A lot of South American political stereotypes are shaken off in this exuberantly refreshing quest to bring that hopey changey thing to Colombia. In a country known for drug lords, Marxist guerrillas, and brutal paramilitaries, every family has been touched by violence. In 2010, college philosophy professor/former Bogotá mayor Antanas Mockus is sure his grassroots and community organizing ideas to stop the violence can be put into practice on a national level, so he runs for president. Danish director Andreas Dalsgaard tags along with him and the dedicated volunteers he inspires through the campaign and four years through to the next election.
While following in the close-access style of seminal election documentaries, from Primary (1960) to the Oscar-nominated The War Room (1993) (cinema verité pioneer DA Pennebaker was in the crew on the former and co-director of the latter), this fresh, unconventional campaign is amazingly uncynical, even as professional politicians come on board to help when it looks like he has a chance (and are more leery of the camera). Mockus seems to care less about winning and more about convincing an entire country -- one person, then one rally and another city at a time -- that civil society is possible.
Small groups with Green Party T-shirts, super-hero capes, chants, and anti-violence slogans (like the film’s title), songs, body paint symbols, and props (like pencils as in mightier than the sword) become large throngs, and they enthusiastically surge into the run-off. His support is driven by a new generation of optimistic first-time voters, like 22-year-old Katherine Miranda who canvases neighborhoods while tearfully explaining how her father’s death motivates her new career.
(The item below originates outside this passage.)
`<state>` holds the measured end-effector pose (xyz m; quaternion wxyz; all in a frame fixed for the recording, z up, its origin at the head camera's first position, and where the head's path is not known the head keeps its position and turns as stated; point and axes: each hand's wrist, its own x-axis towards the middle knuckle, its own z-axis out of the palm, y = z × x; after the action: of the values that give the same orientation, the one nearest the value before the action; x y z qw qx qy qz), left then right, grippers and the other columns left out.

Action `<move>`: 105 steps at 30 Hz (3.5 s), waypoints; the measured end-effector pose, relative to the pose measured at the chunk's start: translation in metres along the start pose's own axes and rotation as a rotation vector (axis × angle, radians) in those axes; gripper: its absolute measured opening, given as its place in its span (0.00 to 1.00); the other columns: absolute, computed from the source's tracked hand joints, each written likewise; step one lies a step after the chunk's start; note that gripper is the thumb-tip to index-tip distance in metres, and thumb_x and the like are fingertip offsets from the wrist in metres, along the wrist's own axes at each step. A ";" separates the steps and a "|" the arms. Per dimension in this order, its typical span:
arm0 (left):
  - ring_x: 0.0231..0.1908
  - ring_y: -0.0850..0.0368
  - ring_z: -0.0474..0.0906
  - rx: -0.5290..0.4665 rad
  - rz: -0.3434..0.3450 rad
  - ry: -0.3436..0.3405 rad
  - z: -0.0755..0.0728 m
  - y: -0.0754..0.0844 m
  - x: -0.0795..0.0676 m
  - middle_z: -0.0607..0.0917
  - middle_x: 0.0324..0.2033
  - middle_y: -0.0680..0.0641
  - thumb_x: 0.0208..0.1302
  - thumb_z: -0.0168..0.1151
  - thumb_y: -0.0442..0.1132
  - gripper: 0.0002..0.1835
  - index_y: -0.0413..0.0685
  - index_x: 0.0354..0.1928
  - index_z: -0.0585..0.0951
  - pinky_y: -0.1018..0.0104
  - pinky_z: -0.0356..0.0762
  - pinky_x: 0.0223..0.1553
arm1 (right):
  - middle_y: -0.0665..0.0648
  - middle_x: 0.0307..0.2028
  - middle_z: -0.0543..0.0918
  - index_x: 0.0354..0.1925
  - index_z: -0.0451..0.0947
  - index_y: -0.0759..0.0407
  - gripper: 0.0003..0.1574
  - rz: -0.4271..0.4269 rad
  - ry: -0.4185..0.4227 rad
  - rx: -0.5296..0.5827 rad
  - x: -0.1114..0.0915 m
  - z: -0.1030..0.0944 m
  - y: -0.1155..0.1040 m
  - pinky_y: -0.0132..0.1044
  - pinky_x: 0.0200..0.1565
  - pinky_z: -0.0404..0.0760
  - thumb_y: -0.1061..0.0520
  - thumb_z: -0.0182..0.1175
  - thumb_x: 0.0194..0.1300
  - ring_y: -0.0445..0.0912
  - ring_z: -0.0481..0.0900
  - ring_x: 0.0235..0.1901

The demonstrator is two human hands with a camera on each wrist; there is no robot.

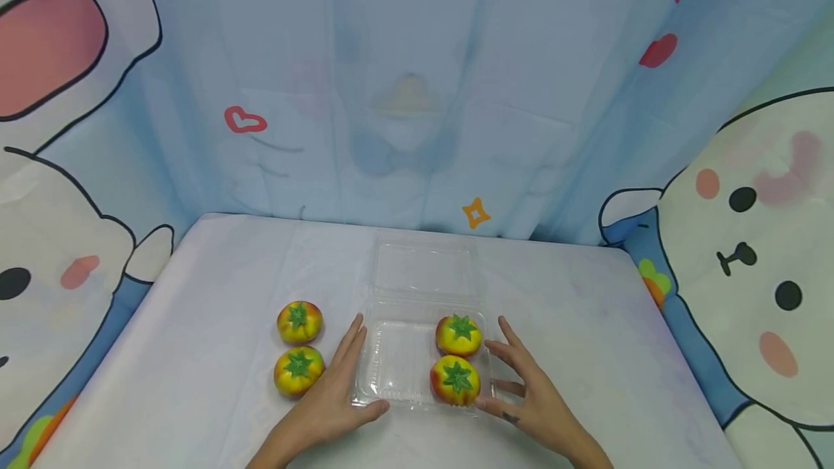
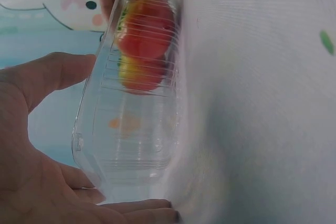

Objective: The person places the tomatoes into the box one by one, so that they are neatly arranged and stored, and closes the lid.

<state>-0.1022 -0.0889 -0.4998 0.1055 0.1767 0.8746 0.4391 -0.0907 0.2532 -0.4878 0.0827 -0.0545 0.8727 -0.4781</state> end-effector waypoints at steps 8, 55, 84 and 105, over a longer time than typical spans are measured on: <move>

Just when the impossible dream has a chance, the establishment hits below the belt with a political consultant’s dirty tricks buzz saw of rumors, lies, and fears straight out of Rachel Boynton's Our Brand Is Crisis (2005) and seen similarly close-up in Marshall Curry’s Oscar-nominated Street Fight (2005). It’s a rude reality check for all. Though the quixotic candidate’s joyful, artistic tactics could be (uneasily) shifted to a Fascist and/or Peronist demagogue, Mockus goes a mighty step further, even as his steps falter due to Parkinson’s. Under pressure to be ordinary, he instead uses the entire experience as a teaching moment in commitment to democracy in action for all his supporters. His shining example finally converts key professional politicians who cannily catch the peaceful wave. This is a rare upbeat selection for a usually depressing festival.